* TASK TO COMPLETE *
Select from the data all lines with the word "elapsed".
*** STUDY MATERIAL
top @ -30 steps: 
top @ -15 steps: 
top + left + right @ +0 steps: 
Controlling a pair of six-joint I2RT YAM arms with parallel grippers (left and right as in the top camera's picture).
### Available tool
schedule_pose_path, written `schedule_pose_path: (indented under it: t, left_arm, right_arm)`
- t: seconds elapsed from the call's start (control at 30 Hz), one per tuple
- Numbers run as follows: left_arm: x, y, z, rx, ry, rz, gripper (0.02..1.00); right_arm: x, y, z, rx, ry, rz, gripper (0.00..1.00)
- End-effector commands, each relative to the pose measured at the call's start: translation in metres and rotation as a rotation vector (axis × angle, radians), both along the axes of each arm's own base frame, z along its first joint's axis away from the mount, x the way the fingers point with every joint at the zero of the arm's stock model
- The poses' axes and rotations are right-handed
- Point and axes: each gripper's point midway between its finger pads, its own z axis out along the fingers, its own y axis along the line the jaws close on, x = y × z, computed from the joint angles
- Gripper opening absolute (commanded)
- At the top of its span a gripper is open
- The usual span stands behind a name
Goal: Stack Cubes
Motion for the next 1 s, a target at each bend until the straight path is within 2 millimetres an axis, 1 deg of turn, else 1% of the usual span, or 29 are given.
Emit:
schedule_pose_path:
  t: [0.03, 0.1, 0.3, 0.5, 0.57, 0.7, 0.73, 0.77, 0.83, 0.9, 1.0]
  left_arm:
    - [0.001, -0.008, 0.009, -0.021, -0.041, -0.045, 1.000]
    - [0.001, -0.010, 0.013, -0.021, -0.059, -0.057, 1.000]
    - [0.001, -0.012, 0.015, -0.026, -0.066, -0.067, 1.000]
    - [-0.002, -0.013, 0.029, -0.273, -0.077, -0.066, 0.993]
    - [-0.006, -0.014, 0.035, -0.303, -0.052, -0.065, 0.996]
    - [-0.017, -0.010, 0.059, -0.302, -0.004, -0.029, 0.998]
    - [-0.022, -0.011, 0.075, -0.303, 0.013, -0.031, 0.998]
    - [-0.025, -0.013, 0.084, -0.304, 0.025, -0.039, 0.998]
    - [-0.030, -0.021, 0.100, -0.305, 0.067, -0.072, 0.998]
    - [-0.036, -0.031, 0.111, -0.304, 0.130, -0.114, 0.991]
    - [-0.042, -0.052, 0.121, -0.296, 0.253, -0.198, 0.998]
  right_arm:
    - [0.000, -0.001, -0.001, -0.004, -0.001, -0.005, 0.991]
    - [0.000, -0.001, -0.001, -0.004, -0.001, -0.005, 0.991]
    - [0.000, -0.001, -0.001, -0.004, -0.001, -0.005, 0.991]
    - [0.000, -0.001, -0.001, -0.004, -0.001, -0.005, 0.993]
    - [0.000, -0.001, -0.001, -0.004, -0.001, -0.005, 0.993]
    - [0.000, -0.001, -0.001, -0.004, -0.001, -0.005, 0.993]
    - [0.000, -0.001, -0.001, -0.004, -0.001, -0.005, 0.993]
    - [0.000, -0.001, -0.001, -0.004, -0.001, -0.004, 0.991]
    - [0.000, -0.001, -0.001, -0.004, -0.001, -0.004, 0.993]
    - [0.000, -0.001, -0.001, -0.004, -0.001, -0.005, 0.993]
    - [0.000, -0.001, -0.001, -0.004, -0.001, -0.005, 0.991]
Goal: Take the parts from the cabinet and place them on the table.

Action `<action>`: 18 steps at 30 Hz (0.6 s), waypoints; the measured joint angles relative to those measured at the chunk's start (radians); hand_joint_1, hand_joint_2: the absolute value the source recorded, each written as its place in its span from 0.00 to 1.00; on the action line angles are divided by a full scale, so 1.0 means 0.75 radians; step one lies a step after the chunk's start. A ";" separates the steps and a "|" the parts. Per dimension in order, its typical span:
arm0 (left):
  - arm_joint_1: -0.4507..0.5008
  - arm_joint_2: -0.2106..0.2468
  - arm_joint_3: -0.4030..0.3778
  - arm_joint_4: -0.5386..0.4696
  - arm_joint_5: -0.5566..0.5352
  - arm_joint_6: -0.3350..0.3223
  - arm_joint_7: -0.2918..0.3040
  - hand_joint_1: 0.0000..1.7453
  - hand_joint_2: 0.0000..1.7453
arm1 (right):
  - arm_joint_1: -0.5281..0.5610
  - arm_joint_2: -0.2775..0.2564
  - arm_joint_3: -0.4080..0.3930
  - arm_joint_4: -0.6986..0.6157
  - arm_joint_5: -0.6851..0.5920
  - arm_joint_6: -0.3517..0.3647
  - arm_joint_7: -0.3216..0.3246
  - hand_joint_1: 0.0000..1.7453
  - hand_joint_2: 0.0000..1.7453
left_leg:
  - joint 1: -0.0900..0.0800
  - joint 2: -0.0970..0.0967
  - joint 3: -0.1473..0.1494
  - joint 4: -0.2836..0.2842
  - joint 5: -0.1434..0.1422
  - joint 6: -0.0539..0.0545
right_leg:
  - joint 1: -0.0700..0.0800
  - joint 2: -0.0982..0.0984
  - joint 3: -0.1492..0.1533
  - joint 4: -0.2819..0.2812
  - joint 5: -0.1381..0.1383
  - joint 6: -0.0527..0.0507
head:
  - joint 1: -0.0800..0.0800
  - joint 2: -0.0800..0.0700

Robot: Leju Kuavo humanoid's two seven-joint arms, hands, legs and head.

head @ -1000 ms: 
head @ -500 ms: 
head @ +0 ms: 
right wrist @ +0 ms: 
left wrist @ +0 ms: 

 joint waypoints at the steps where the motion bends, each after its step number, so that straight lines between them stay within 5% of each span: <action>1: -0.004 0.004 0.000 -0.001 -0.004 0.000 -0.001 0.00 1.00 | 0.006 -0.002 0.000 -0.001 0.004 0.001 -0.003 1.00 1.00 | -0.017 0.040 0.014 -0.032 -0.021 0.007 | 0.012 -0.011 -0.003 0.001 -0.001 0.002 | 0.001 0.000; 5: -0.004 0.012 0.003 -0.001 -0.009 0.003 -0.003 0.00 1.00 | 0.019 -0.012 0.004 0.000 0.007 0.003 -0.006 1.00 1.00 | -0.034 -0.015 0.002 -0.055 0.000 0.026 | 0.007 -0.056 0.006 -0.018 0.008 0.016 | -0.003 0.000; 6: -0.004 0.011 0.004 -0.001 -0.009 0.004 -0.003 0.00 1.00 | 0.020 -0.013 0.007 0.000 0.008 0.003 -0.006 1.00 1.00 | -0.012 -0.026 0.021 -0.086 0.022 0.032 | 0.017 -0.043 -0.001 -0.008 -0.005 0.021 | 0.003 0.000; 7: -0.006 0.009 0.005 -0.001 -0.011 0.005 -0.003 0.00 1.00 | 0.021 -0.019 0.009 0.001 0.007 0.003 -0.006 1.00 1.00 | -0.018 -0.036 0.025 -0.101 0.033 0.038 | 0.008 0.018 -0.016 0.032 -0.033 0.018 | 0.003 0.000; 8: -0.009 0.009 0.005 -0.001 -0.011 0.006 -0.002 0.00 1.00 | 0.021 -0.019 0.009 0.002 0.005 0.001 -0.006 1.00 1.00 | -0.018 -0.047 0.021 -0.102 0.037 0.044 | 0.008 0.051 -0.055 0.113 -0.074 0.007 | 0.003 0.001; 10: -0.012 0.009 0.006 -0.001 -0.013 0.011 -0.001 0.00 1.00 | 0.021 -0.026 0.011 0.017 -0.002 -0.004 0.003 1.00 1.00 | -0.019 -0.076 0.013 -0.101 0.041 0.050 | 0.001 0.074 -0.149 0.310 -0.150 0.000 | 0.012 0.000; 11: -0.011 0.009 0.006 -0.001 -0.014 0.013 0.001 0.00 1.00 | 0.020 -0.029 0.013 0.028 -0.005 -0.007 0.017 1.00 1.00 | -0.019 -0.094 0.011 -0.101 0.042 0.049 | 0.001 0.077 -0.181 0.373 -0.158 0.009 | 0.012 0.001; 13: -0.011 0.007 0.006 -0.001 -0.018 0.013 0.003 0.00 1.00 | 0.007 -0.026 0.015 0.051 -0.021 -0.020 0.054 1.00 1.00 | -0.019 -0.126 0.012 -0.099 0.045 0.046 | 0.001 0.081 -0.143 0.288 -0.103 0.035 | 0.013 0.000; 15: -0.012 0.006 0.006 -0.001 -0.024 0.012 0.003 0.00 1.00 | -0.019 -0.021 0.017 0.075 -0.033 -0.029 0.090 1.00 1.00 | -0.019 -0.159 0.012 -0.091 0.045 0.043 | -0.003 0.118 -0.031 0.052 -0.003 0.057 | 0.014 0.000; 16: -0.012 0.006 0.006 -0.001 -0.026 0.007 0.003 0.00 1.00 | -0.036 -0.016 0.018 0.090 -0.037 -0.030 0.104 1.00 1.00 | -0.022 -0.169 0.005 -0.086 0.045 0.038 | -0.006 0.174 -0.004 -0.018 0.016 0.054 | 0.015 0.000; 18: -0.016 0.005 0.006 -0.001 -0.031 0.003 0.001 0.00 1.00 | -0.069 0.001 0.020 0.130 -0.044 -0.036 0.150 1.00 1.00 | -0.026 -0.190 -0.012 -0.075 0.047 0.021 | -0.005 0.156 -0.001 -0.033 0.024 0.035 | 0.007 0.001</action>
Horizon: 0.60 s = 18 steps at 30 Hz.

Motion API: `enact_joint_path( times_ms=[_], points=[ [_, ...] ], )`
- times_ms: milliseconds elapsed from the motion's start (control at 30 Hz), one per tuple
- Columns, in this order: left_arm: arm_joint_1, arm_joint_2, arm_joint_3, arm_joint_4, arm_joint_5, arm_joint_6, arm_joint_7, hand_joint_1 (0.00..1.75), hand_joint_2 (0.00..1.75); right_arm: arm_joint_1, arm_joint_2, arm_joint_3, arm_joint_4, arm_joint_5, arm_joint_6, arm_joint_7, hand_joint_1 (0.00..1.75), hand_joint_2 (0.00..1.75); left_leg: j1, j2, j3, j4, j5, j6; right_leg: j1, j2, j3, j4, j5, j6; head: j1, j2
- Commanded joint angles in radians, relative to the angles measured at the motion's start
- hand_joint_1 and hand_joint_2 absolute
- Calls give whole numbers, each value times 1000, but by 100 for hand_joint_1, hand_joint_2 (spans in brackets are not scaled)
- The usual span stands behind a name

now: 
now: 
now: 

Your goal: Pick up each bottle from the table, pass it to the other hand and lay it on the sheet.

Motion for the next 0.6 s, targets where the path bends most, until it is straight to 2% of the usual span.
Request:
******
* EXPECTED ANSWER *
- t: seconds elapsed from the call's start (control at 30 Hz), one per tuple
- times_ms: milliseconds elapsed from the motion's start (control at 30 Hz), one per tuple

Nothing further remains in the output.